2016, o ano que vivemos em perigo, e parece não acabar mais de tanta noticia ruim de lá pra cá. Um ano visto jamais visto.

sodade...

Oito anos sem o canto perfumado da cabo-verdiana Cesária Évora. Oito anos sem seu canto criolo, a caminho longe para São Tomé.

domingo, 16 de dezembro de 2018

resistência da memória

“Estou convencido que a memória tem a força da gravidade. Ela sempre nos atrai. Os que têm memória são capazes de viver no frágil tempo presente.

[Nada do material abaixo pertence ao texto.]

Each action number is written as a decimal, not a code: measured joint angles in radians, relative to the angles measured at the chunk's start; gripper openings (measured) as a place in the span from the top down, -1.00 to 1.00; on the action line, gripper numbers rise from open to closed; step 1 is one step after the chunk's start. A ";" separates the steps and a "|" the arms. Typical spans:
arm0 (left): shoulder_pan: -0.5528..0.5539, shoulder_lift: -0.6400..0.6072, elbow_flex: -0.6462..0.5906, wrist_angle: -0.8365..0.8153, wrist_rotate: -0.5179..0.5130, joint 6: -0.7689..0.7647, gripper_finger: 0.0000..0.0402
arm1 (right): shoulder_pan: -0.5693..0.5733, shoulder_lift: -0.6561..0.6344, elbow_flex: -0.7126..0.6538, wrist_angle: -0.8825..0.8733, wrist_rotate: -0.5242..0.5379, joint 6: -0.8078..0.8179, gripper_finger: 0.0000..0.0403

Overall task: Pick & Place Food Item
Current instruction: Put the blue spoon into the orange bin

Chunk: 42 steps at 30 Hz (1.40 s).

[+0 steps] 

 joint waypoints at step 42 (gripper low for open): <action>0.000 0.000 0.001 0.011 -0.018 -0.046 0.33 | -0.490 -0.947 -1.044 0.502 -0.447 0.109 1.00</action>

Os que não a tem, não vivem em nenhuma parte.”
- Patricio Guzman, cineasta chileno, em seu filme Nostalgia da luz (Nostalgia de la luz), de 2010, documentário sobre os assassinados pelo regime de Pinochet.

No alto do deserto de San Pedro de Atacama, ao lado do imenso observatório onde astrônomos pesquisam pontinhos nas galáxias em busca de vida extraterrestre, mulheres catam pedacinhos de ossos de seus parentes enterrados pela ditadura.
Uma simetria precisa, simbólica e reflexiva de duas realidades.

luar no Porto

A cantora e compositora Mona Gadelha coordena o Laboratório de Música do Porto Iracema das Artes, em Fortaleza, onde a atriz Alice Braga esteve recentemente participando do Pitching de Roteiros do Laboratório de Cinema do Centro de Narrativas Audiovisuais.
Na fotografia, as belezas de duas meias luas: uma lua inteira brilhando.

The New York Company - Downtown

intervenção urbana em estêncil: Banksy
Nem um poema sai
sobre esses prédios
sobre essas nuvens

cúmplices do cimento
e o espírito gelado desses homens.

Nas tubulações a fumaça
não aquece nem disfarça
o mergulho raso nesses dias
à beira do Hudson
do World Trade Center
dos sanduíches no Sacks
e as comidas empacotadas com a alma.

A ilusão esvoaça
nessa Babel de rostos:
chineses
japoneses
mexicanos
alemães
(americanos)
- em princípio reunidos -
não se veem,
são peças de um cenário
dividido
no leitmotiv da pressa
no que não mastigam da existência
sempre “later", "in a hurry"
e a máscara da ordem
"don't worry"

Polícias, buildings, papers, 
removables notes,
Wall Street na mão
24 horas à disposição dos chefes
em qualquer cordial setor
das agências de banco
nos cafés onde o amor 
é o último a chegar
e permanece
- ferida em aberto –
para o fim da vida.

Também em Nova Ioque
queremos ser felizes pelo avesso.
Mas felicidade a esse preço
eu agradeço.

- Suzana Vargas, poeta e escritora gaúcha, professora de Teoria Literária na UFRJ, em seu livro Caderno de Outuno e outros poemas, 1997.

the walking dead

Desde 2015 uma empresa norte-americana chamada Human Resurrection Trough Artificial Intelligence-HUMAI, trabalha em um projeto para ressuscitar seres humanos com o uso de inteligência artificial no não tão longe ano de 2045.
Não, não é roteiro de mais um desses filmes em multiplexes de shoppings.

Os caras estão gastando uma grana alta com a ideia. Eles planejam usar criogenia, que é um ramo da físico-química para congelar cadáver, e dessa forma armazenar o cérebro com suas memórias após a morte.
Muitos serão chamados. Poucos os e$colhido$.